▶ _Work instruction_
In the data below, find every line that has the string "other", and copy it.

--- Listed entries Enclosed Below ---

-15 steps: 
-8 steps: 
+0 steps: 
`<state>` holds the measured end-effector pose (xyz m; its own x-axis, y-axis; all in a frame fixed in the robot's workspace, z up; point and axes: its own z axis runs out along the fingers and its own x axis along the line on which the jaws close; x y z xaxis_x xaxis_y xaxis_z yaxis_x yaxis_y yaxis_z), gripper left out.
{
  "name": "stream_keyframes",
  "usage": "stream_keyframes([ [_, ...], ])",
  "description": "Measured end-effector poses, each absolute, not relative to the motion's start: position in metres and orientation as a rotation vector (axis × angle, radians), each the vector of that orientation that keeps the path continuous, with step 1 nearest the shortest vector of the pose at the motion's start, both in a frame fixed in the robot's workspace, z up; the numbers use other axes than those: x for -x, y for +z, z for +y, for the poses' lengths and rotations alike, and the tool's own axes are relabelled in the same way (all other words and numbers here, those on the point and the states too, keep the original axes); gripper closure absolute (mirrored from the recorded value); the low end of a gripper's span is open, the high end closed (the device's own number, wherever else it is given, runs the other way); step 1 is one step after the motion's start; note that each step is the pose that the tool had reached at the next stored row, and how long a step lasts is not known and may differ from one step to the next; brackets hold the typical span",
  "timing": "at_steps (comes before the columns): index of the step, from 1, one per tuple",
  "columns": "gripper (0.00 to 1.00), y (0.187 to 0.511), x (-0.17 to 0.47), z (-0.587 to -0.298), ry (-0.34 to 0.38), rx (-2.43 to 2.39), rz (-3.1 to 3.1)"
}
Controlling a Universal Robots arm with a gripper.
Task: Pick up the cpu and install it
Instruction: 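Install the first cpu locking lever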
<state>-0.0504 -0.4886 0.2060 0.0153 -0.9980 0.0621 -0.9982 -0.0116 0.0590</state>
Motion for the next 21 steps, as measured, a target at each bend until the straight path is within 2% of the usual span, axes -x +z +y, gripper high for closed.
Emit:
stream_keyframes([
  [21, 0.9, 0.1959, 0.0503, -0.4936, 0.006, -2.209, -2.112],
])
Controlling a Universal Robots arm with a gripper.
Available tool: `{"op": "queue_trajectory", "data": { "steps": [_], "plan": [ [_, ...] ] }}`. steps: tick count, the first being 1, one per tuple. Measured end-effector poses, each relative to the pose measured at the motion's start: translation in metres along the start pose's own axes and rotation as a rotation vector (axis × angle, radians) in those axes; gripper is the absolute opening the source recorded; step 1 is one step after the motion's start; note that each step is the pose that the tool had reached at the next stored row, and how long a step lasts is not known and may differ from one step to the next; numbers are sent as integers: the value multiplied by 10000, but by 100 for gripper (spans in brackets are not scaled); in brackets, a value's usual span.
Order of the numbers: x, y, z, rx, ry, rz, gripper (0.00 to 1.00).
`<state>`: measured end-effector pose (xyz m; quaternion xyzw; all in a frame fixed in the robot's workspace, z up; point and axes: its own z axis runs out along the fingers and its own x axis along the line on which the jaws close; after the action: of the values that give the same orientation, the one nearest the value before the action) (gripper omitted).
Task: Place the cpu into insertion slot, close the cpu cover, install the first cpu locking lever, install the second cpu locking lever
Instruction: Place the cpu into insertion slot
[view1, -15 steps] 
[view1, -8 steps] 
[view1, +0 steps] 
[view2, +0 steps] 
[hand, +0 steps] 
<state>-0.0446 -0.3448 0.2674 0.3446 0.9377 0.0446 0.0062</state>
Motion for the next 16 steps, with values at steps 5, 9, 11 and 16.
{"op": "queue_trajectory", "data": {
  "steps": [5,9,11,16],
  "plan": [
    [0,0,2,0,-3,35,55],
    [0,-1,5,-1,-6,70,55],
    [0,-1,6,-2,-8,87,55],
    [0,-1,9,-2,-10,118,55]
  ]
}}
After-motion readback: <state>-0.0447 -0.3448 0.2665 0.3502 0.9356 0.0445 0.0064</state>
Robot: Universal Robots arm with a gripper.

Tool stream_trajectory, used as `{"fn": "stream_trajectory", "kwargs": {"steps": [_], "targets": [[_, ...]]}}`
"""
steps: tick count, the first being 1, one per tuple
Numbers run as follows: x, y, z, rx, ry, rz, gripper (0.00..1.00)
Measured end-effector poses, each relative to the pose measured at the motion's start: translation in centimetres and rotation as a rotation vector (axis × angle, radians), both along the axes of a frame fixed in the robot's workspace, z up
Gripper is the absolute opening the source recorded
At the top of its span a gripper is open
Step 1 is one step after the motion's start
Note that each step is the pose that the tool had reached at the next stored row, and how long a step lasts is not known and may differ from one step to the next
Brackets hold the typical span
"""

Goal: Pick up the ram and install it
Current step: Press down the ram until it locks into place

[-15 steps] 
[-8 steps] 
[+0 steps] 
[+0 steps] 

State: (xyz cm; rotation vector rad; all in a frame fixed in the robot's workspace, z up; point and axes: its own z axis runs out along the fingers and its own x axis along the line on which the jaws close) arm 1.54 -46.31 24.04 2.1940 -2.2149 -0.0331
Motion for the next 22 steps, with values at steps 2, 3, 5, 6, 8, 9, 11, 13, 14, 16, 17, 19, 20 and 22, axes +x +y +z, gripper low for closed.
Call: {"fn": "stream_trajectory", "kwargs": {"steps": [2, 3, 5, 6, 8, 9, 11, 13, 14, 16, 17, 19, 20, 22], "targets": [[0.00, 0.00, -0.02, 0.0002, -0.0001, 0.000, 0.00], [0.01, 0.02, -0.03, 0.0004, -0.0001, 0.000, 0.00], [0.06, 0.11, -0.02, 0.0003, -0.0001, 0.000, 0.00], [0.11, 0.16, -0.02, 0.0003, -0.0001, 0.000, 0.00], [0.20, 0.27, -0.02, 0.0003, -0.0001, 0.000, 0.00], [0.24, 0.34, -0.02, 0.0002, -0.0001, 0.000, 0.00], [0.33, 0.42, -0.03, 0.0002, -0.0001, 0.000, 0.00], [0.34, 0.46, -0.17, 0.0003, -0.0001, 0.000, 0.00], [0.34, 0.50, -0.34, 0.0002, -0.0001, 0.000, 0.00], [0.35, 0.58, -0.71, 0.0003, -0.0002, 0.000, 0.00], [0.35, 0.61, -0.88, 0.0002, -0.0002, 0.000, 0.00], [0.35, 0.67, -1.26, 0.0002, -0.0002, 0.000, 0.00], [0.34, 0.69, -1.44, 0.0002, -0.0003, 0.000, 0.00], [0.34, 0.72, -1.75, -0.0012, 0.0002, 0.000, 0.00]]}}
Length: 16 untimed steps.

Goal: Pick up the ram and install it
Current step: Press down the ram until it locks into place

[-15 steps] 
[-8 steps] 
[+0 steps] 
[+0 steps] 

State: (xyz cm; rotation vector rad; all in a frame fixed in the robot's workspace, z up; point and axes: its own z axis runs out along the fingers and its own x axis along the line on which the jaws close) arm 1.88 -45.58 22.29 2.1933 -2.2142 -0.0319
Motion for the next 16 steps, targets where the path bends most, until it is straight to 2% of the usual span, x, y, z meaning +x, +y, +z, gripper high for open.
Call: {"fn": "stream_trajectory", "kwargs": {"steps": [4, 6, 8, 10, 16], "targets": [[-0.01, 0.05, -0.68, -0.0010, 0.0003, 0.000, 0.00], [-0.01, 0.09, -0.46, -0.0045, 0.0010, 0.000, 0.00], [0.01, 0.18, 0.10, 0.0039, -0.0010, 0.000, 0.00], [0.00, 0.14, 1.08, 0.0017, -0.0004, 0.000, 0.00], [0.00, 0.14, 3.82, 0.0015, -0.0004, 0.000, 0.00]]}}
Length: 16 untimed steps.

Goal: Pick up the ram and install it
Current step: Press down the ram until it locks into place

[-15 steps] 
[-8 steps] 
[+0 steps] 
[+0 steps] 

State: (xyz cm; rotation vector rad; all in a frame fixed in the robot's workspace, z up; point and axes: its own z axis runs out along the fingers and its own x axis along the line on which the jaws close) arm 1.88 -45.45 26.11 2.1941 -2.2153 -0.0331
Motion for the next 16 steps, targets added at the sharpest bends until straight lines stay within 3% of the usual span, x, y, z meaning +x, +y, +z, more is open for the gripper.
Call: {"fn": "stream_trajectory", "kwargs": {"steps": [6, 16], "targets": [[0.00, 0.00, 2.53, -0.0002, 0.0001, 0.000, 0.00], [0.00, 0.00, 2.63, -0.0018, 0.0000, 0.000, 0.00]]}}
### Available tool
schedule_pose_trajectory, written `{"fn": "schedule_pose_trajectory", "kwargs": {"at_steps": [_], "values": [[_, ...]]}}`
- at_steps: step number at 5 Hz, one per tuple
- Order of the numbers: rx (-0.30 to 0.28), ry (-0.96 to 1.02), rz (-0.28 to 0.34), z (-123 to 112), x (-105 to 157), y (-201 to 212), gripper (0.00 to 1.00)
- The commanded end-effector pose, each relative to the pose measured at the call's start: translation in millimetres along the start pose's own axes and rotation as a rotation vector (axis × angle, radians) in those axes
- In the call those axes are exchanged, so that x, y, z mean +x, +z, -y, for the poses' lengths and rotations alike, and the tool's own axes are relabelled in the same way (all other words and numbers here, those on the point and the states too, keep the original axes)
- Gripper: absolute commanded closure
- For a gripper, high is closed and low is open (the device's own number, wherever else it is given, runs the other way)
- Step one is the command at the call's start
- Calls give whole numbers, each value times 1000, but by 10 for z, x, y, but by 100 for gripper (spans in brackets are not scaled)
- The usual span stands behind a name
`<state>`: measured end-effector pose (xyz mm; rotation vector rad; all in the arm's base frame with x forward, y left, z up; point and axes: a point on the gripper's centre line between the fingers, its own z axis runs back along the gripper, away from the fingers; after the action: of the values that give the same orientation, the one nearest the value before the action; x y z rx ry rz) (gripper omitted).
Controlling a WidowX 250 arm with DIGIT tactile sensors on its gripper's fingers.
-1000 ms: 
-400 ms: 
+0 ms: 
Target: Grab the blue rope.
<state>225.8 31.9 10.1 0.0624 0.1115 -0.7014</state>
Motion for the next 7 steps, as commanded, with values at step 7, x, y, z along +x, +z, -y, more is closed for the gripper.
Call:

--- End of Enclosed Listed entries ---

▶ _Answer area_
  "description": "Measured end-effector poses, each absolute, not relative to the motion's start: position in metres and orientation as a rotation vector (axis × angle, radians), each the vector of that orientation that keeps the path continuous, with step 1 nearest the shortest vector of the pose at the motion's start, both in a frame fixed in the robot's workspace, z up; the numbers use other axes than those: x for -x, y for +z, z for +y, for the poses' lengths and rotations alike, and the tool's own axes are relabelled in the same way (all other words and numbers here, those on the point and the states too, keep the original axes); gripper closure absolute (mirrored from the recorded value); the low end of a gripper's span is open, the high end closed (the device's own number, wherever else it is given, runs the other way); step 1 is one step after the motion's start; note that each step is the pose that the tool had reached at the next stored row, and how long a step lasts is not known and may differ from one step to the next; brackets hold the typical span",
- In the call those axes are exchanged, so that x, y, z mean +x, +z, -y, for the poses' lengths and rotations alike, and the tool's own axes are relabelled in the same way (all other words and numbers here, those on the point and the states too, keep the original axes)
- For a gripper, high is closed and low is open (the device's own number, wherever else it is given, runs the other way)

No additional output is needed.